This adds an outline (not yet working) of an implementation for the HPT
resizing PAPR extension.  Specifically it adds the work function which will
handle preparation for the resize, and synchronization between this, the
the HPT resizing hypercalls, the guest page fault path and guest HPT update
paths.

Signed-off-by: David Gibson <david@gibson.dropbear.id.au>
---
 arch/powerpc/include/asm/kvm_host.h |   3 +
 arch/powerpc/kvm/book3s_64_mmu_hv.c | 177 +++++++++++++++++++++++++++++++++++-
 arch/powerpc/kvm/book3s_hv.c        |   4 +
 3 files changed, 182 insertions(+), 2 deletions(-)

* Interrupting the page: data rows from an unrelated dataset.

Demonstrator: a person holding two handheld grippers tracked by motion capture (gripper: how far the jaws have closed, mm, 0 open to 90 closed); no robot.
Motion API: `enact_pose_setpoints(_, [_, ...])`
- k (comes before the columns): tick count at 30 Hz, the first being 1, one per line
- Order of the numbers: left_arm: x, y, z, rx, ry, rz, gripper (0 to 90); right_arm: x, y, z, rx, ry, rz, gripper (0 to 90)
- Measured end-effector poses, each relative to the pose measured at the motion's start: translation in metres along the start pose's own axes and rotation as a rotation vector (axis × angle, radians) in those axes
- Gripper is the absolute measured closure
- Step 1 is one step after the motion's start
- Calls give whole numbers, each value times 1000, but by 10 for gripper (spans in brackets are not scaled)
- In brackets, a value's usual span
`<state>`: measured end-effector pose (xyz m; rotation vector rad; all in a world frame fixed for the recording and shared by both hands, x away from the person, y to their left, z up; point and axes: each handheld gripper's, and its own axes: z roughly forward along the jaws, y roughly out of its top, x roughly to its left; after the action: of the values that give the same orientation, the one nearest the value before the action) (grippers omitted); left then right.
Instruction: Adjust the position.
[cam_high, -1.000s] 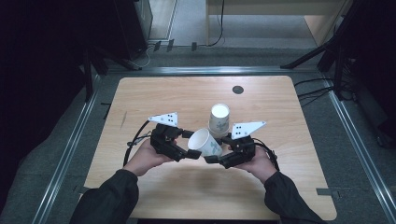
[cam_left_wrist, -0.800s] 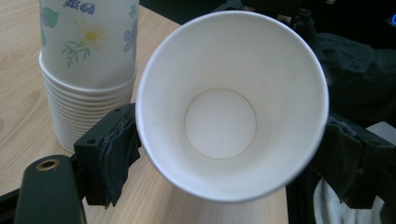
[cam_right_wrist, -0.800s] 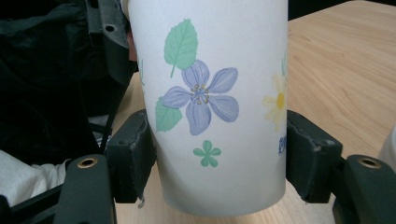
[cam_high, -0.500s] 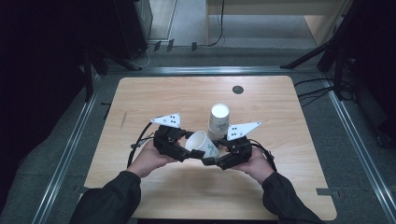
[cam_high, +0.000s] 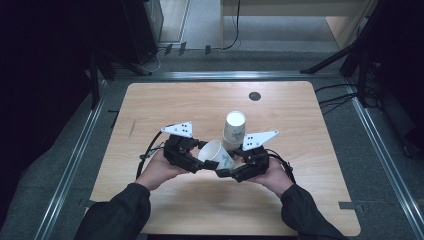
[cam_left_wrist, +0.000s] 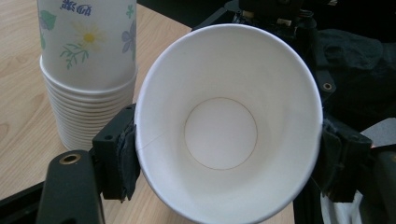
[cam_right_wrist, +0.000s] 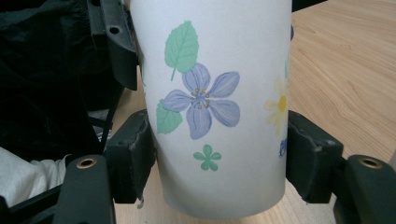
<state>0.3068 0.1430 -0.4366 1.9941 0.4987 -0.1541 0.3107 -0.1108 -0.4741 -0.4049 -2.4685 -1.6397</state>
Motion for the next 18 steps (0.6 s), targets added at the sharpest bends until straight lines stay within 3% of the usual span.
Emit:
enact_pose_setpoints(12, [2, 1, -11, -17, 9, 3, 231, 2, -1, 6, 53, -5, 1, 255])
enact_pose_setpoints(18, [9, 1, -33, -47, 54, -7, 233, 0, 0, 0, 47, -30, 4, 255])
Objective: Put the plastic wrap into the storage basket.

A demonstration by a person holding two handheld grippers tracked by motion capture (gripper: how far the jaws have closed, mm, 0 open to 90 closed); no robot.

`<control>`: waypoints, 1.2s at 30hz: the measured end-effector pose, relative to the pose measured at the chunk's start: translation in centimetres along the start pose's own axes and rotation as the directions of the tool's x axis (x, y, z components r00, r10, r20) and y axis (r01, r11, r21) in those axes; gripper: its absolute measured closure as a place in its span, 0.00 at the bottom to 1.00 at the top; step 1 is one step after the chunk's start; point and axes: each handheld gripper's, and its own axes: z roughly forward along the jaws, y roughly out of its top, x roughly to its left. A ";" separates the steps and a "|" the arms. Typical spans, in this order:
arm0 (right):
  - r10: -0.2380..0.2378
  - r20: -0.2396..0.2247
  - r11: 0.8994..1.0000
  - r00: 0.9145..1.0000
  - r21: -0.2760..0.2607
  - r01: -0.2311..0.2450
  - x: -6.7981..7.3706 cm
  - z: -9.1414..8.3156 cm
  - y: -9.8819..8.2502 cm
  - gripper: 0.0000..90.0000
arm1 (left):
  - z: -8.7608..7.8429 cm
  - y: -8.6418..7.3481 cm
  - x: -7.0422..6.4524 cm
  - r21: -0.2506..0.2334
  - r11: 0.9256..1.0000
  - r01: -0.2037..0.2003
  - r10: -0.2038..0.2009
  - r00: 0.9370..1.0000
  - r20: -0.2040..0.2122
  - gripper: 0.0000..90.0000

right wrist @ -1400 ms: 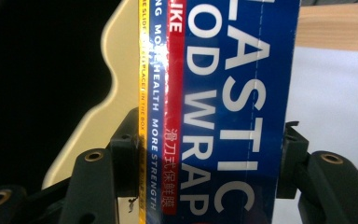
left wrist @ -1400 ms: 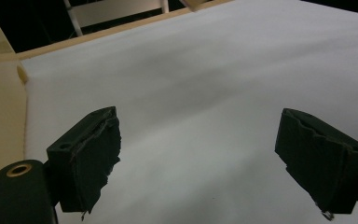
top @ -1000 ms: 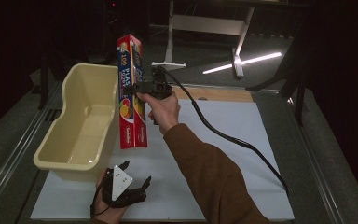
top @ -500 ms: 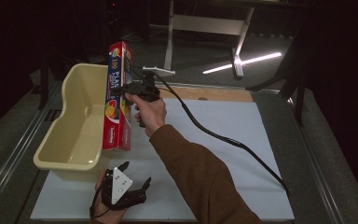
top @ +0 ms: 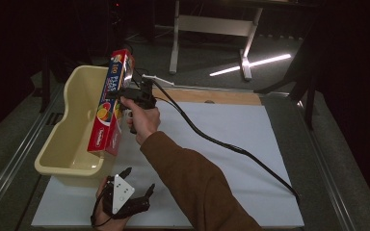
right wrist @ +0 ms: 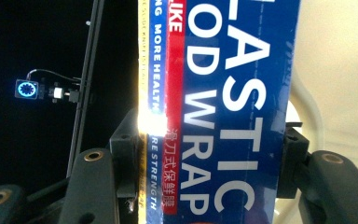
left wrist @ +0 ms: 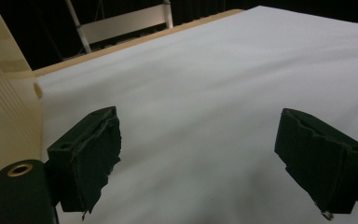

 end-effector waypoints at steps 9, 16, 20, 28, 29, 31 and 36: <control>0.040 -0.037 0.999 0.998 0.006 -0.040 -0.2 1.9 -0.9 0.47 | -0.4 0.0 0.1 -0.006 1.000 0.001 -0.001 1.000 -0.002 0.16; 0.042 -0.040 0.999 0.998 -0.013 -0.042 -0.5 2.6 -0.8 0.47 | -0.7 -0.1 0.1 -0.009 1.000 0.007 -0.007 1.000 -0.004 0.16; 0.050 -0.045 0.999 0.998 -0.009 -0.051 -0.5 2.7 -0.9 0.47 | -0.7 -0.1 0.0 -0.014 1.000 0.006 -0.006 1.000 -0.002 0.16; 0.023 -0.019 1.000 1.000 -0.006 -0.023 -0.2 3.0 -1.7 0.46 | -0.6 -0.1 -0.2 -0.016 1.000 -0.003 0.003 1.000 0.006 0.16; 0.023 -0.019 1.000 1.000 -0.006 -0.023 -0.2 3.0 -1.7 0.46 | -0.6 -0.1 -0.2 -0.016 1.000 -0.003 0.003 1.000 0.006 0.16; 0.004 -0.002 1.000 1.000 0.005 -0.004 0.1 3.5 -2.1 0.46 | -0.7 -0.1 -0.2 -0.015 1.000 -0.003 0.004 1.000 0.006 0.16; 0.004 0.003 1.000 1.000 -0.012 -0.004 -0.1 4.2 -2.4 0.46 | -0.8 -0.1 -0.1 -0.026 1.000 0.004 -0.004 1.000 0.004 0.16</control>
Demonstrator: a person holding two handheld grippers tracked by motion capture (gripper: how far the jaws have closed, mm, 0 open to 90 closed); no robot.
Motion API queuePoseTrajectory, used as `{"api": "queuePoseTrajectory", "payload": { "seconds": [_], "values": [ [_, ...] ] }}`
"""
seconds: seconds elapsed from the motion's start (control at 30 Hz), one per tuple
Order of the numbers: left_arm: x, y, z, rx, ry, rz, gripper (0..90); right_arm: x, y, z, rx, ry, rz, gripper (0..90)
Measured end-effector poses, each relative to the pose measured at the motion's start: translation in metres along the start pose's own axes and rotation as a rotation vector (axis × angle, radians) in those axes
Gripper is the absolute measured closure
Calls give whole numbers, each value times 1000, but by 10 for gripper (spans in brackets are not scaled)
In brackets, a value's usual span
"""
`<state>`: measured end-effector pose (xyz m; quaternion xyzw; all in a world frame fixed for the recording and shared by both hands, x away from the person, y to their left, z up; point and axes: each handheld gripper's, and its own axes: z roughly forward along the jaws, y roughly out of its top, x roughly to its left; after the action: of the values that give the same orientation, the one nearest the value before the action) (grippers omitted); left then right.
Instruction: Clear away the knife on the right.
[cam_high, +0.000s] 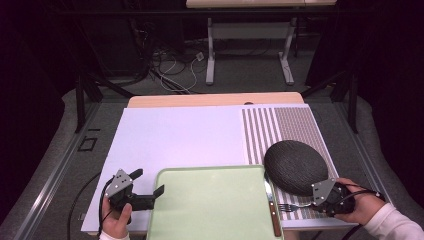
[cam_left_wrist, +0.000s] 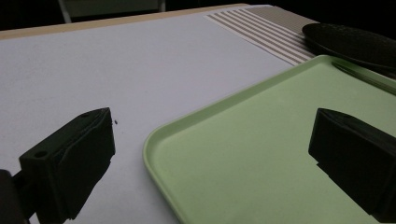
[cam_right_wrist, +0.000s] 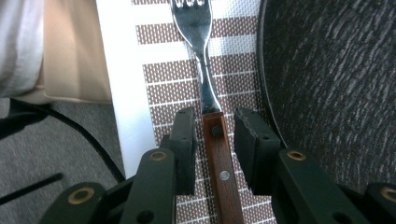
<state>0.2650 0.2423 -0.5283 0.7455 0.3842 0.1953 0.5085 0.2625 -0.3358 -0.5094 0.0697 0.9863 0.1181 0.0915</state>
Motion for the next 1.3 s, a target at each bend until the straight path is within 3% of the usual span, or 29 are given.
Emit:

diff --git a/arch/powerpc/include/asm/kvm_host.h b/arch/powerpc/include/asm/kvm_host.h
index 4c4f325..6c41c07 100644
--- a/arch/powerpc/include/asm/kvm_host.h
+++ b/arch/powerpc/include/asm/kvm_host.h
@@ -233,6 +233,8 @@ struct kvm_hpt_info {
 	int cma;
 };
 
+struct kvm_resize_hpt;
+
 struct kvm_arch {
 	unsigned int lpid;
 #ifdef CONFIG_KVM_BOOK3S_HV_POSSIBLE
@@ -251,6 +253,7 @@ struct kvm_arch {
 	cpumask_t need_tlb_flush;
 	struct dentry *debugfs_dir;
 	struct dentry *htab_dentry;
+	struct kvm_resize_hpt *resize_hpt; /* protected by kvm->lock */
 #endif /* CONFIG_KVM_BOOK3S_HV_POSSIBLE */
 #ifdef CONFIG_KVM_BOOK3S_PR_POSSIBLE
 	struct mutex hpt_mutex;
diff --git a/arch/powerpc/kvm/book3s_64_mmu_hv.c b/arch/powerpc/kvm/book3s_64_mmu_hv.c
index 0a69b64..05e8d52 100644
--- a/arch/powerpc/kvm/book3s_64_mmu_hv.c
+++ b/arch/powerpc/kvm/book3s_64_mmu_hv.c
@@ -43,6 +43,30 @@
 static long kvmppc_virtmode_do_h_enter(struct kvm *kvm, unsigned long flags,
 				long pte_index, unsigned long pteh,
 				unsigned long ptel, unsigned long *pte_idx_ret);
+#define DEBUG_RESIZE_HPT	1
+
+struct kvm_resize_hpt {
+	/* These fields read-only after init */
+	struct kvm *kvm;
+	struct work_struct work;
+	u32 order;
+
+	/* These fields protected by kvm->lock */
+	int error;
+	bool prepare_done;
+};
+
+#ifdef DEBUG_RESIZE_HPT
+#define resize_hpt_debug(resize, ...)				\
+	do {							\
+		printk(KERN_DEBUG "RESIZE HPT %p: ", resize);	\
+		printk(__VA_ARGS__);				\
+	} while (0)
+#else
+#define resize_hpt_debug(resize, ...)				\
+	do { } while (0)
+#endif
+
 static void kvmppc_rmap_reset(struct kvm *kvm);
 
 int kvmppc_allocate_hpt(struct kvm_hpt_info *info, u32 order)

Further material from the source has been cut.